Divide using synthetic division $$ ( 4x^{3}+5x^{2}+8 ) \div ( x-3 ) $$
Answer
The synthetic division table is:
$$ \begin{array}{c|rrrr}3&4&5&0&8\\& & 12& 51& \color{black}{153} \\ \hline &\color{blue}{4}&\color{blue}{17}&\color{blue}{51}&\color{orangered}{161} \end{array} $$The solution is:
$$ \frac{ 4x^{3}+5x^{2}+8 }{ x-3 } = \color{blue}{4x^{2}+17x+51} ~+~ \frac{ \color{red}{ 161 } }{ x-3 } $$Explanation
Step 1 : Write down the coefficients of the dividend into division table. Put the zero from $ x -3 = 0 $ ( $ x = \color{blue}{ 3 } $ ) at the left.
$$ \begin{array}{c|rrrr}\color{blue}{3}&4&5&0&8\\& & & & \\ \hline &&&& \end{array} $$Step 1 : Bring down the leading coefficient to the bottom row.

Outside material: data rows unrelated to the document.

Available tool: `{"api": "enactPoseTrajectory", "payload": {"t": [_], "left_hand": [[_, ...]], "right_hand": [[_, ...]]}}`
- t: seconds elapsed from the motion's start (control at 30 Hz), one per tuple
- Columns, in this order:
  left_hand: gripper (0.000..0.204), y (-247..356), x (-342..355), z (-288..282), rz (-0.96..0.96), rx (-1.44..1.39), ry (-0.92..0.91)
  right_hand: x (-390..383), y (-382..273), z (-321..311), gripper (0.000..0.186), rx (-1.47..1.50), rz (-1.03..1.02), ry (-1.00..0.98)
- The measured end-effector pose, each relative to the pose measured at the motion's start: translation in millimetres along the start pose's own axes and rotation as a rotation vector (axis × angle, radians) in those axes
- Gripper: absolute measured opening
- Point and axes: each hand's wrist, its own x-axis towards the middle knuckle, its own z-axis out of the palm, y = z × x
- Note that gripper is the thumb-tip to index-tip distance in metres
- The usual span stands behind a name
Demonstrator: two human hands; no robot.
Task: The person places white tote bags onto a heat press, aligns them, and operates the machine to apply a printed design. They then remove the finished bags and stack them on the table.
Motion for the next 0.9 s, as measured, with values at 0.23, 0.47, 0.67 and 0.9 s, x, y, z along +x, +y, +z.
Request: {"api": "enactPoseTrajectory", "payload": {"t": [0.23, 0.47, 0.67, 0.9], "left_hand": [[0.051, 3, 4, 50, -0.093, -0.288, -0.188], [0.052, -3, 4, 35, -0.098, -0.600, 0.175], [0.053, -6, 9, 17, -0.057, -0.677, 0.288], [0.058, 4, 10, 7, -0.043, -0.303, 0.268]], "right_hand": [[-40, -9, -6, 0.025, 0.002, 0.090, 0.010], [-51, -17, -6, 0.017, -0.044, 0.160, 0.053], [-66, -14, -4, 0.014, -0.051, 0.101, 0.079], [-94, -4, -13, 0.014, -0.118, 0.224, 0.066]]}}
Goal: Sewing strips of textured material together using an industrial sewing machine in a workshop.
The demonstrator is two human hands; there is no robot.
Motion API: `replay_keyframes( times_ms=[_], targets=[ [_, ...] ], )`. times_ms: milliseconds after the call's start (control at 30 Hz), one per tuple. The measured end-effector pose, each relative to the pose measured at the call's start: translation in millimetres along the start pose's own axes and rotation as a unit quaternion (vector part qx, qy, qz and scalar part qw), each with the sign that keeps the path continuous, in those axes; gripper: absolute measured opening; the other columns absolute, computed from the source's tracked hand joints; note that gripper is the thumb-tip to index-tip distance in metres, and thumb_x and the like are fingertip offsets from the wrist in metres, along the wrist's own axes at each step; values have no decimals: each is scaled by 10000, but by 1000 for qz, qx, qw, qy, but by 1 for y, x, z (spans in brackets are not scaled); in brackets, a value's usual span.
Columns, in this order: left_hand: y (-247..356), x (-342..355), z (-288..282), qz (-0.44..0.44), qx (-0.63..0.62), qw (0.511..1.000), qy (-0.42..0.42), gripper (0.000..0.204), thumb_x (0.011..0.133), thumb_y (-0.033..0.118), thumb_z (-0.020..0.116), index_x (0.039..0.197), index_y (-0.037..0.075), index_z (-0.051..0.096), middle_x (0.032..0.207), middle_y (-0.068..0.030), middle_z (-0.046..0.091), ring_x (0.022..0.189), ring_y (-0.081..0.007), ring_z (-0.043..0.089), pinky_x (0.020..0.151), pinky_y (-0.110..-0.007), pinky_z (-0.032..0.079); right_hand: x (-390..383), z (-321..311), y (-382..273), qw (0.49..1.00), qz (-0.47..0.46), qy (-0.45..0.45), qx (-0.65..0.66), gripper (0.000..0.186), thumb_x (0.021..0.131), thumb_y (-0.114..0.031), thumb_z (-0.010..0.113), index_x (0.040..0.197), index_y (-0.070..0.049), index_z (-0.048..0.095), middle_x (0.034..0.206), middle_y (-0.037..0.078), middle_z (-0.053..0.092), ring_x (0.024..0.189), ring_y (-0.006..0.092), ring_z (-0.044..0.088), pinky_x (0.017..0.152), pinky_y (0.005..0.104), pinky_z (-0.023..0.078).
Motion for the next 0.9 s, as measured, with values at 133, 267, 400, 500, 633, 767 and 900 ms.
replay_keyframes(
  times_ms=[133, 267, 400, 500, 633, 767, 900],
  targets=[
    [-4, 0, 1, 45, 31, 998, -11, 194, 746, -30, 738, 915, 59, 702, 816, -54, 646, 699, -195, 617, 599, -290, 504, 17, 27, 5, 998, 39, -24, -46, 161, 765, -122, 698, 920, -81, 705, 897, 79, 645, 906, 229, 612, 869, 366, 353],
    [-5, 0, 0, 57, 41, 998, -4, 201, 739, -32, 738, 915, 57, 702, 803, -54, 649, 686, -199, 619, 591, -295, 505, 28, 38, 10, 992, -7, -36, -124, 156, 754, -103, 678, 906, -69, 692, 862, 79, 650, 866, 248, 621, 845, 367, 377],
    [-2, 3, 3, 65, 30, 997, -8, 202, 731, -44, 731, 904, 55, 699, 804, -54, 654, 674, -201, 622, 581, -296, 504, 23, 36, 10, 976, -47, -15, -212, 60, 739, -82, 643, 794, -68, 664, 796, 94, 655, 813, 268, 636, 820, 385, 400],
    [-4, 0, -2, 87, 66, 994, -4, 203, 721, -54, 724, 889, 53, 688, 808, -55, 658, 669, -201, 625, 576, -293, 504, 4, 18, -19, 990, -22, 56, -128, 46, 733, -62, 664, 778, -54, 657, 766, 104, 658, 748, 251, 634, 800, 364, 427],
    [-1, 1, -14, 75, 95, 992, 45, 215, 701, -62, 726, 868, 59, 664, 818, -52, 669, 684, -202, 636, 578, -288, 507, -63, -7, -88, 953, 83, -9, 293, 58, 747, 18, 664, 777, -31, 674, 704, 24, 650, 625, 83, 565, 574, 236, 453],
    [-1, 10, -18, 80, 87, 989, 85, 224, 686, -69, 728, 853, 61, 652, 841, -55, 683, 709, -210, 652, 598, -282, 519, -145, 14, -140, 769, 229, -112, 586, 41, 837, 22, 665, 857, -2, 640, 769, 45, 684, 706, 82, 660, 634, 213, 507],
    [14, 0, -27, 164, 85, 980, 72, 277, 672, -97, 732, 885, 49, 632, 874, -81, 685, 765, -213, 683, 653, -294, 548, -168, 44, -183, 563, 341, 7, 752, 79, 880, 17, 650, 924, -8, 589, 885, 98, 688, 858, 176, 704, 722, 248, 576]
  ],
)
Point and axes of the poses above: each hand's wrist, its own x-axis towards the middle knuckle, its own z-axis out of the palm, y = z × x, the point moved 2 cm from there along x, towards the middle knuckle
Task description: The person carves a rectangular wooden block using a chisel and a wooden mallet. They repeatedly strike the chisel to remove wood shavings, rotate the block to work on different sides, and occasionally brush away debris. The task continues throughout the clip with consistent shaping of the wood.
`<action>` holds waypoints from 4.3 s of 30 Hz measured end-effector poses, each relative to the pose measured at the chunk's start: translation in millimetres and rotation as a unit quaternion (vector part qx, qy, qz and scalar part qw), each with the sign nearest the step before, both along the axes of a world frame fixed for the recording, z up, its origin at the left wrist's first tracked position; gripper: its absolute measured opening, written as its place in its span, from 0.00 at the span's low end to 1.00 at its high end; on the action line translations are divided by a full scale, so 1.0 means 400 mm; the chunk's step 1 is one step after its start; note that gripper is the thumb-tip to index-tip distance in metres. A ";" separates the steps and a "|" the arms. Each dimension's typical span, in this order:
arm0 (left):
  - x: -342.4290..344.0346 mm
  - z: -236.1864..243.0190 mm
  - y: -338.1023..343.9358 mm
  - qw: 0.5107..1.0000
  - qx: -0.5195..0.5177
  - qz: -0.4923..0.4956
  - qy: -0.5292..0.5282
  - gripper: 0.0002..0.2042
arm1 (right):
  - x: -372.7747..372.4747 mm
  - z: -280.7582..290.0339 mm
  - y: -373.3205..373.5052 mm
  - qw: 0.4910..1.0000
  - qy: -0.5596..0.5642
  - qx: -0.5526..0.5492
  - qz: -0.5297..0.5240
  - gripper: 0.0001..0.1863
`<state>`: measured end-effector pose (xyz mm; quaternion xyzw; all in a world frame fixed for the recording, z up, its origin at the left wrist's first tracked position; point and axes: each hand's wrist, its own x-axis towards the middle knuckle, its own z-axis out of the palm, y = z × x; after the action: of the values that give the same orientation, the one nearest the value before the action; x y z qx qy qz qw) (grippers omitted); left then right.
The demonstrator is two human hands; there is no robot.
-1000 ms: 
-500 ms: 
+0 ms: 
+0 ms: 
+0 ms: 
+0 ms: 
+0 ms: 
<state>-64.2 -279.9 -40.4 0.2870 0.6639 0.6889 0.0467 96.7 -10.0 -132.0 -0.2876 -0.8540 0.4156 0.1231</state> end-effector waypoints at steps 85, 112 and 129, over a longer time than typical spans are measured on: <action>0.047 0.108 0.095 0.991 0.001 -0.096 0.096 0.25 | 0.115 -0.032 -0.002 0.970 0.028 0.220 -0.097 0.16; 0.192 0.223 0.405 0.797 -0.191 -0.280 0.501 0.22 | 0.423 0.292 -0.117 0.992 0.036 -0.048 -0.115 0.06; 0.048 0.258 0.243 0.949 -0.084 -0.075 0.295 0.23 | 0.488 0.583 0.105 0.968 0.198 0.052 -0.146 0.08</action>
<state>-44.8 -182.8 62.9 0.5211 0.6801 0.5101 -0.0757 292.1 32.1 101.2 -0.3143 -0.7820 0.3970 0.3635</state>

$$ \begin{array}{c|rrrr}3&\color{orangered}{ 4 }&5&0&8\\& & & & \\ \hline &\color{orangered}{4}&&& \end{array} $$Step 2 : Multiply by the number on the left, and carry the result into the next column: $ \color{blue}{ 3 } \cdot \color{blue}{ 4 } = \color{blue}{ 12 } $.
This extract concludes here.